Gone are the days when the companies shied away from disclosing the real reasons for laying off their staff. Today, they are getting more progressive and are willing to share the number of employees retrenched due to non-performance, shows a survey.

Leading the category is the pharmaceuticals and healthcare sector, according to Mercer’s 2013 Total Remuneration Survey — All Industries. Mercer is a wholly-owned subsidiary of Marsh & McLennan Companies, a global team of professional services companies, offering clients advice and solutions in the areas of risk, strategy and human capital.

For the first half of 2012-13, voluntary turnover was at 10.1 per cent across industries, said Muninder Anand, Director Information Production Solutions, Mercer.

Leading the pack

Though voluntary turnover in auto sector (at 9.3 per cent) was highest across sectors, the staff retrenchment was almost negligible. However, in pharmaceutical and healthcare sector the voluntary turnover was nine per cent during the first half of 2012-13 and almost 4.4 per cent were those who were retrenched by the companies for non-performance.

These are mainly front-line employees, says Anand. Apart from the obvious reasons of pressure on cost, the companies hiring more, the pharmaceutical and healthcare sector has a more human face, says Anand, adding that this makes it all the more important for them to have performers.

For 2011-12, the highest turnover was seen in hi-tech industry followed by the pharmaceuticals and consumer goods industry, while for 2012-13 (first half) the turnover was high across all industries. But, the highest percentage of staff retrenchment in both the years was in pharmaceutical and healthcare sector.

Mercer’s survey was based on responses of 734 organisations across seven industries — pharmaceutical and medical equipment, auto and automobiles, chemical, consumer goods, manufacturing, hi-tech (telecom, IT) and oil and gas.

The Survey involves all career levels, covering all facets of rewards and benefits within an organisation. This survey is conducted twice a year.

According to it, 72 per cent of companies are expecting to increase their headcount and salary by 12 per cent across industries and career levels in 2013-14.

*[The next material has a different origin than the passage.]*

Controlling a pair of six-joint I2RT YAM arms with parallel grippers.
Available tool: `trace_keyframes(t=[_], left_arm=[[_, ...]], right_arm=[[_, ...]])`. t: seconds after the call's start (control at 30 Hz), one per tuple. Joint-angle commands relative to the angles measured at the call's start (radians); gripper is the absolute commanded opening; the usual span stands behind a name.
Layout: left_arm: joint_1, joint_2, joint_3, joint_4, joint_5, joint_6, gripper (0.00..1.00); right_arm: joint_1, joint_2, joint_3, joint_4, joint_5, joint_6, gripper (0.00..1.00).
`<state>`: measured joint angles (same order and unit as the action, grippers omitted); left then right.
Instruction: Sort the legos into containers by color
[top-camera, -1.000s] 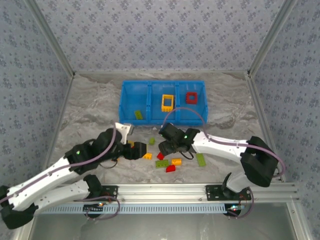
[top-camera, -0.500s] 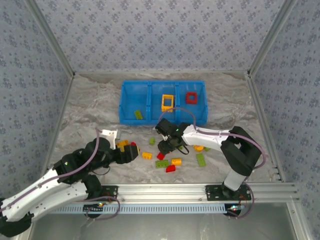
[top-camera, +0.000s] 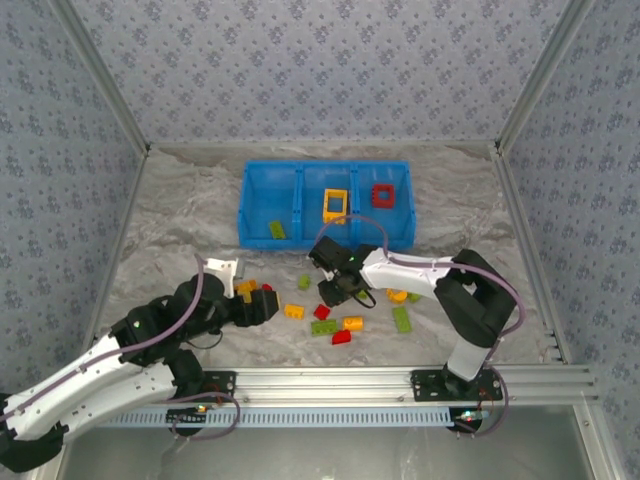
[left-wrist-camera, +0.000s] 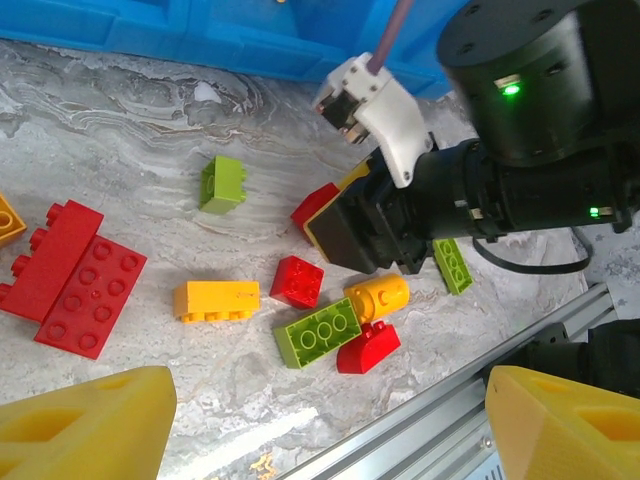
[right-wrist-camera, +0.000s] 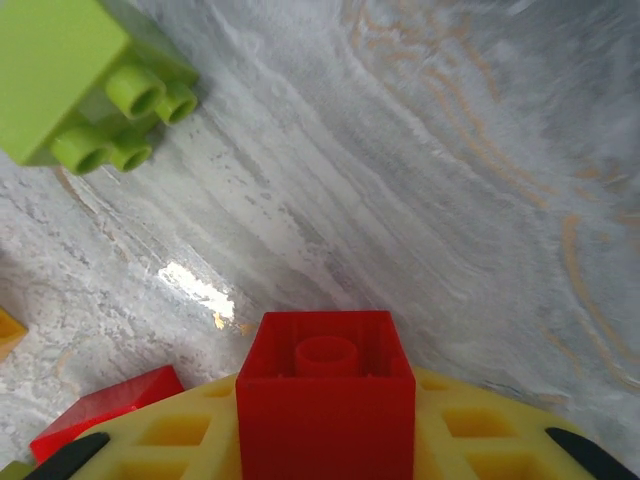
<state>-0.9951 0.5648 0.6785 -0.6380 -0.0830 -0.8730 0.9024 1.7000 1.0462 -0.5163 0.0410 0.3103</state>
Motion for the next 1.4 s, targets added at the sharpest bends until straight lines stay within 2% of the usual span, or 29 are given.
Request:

The salary increase forecast for 2013-14 is the same as actual salary rise of 12 per cent for 2012-13. Among different industries surveyed, the projected salary jump for the pharmaceutical sector is the highest at 12.5 per cent and lowest for the hi-tech sector at 11.5 per cent. The decline in IT sector was mainly because of drop in overall sentiments for the sector, Anand said.

Filling the gap

Actual salary increase across industries and career levels in 2012-13 was at 12 per cent. With intentions to hire in 2013-14, coupled with increased competition for talent, salary increase levels will be similar to 2012 levels, it revealed.

The findings also revealed that 72 per cent of the respondents indicate recruiting for new positions and attrition backfill over the next twelve months, though there is a 12 per cent decline from hiring intentions in 2012-13.

Anand said, “Corporate sentiment is cautiously positive, though companies are adopting a wait-and-see policy. Our research suggests that companies are not looking at holding back increments in 2012-13, but are likely to be more selective. Performance-based pay and rewards will gain prominence in the appraisal cycle. Hiring will still continue to be on the agenda for most companies in 2013-14.”

While companies continue to budget for double-digit increments, there appears to be a strong sentiment to contain costs, leading to companies re-evaluating their budgets, Anand said.

Projected remuneration for heads of organisation in the pharmaceutical sector in 2013-14 is the highest at 13 per cent, compared to other industries.

Variable pay-out

There is an increase in variable bonus pay across industries from actual payout of 19.2 per cent in 2011-12 to a projection of 19.3 per cent in 2012-13. Actual variable bonus percentage (of annual guaranteed cash salary) was highest for the hi-tech sector in 2011-12 at 25.5 per cent, followed by the oil and gas sector at 20.6 per cent and consumer at 20.3 per cent.

Hi-tech and pharmaceutical sectors continue to lead projected variable payouts in 2012-13 at 25.7 per cent and 23.5 per cent, respectively, it said.

In fact, actual average variable bonus for heads of organisations in the consumer goods sector was highest at 34.7 per cent in 2011-12, while pharmaceutical sector leads projected variable bonus for heads of organisations in 2012-13 at 32 per cent.

“In the current business environment, cost optimisation is inevitable leading to organisations operating within tight budgets and effectively motivating workforce or high performers. In view of this, companies are increasingly moving employee compensation away from a fixed-pay approach to one that relies more on variable compensation. Many employers are considering a “total rewards” approach to compensating employees.” Anand added.

The target sales incentive payout planned for 2012-13 (24.8 per cent) is more than the actual given out in 2011-12 (22.9 per cent) across industries. The oil & gas sector has substantially increased their target sales incentive for 2012-13 to 37.4 per cent compared to the actual 18.2 per given out in 2011-12.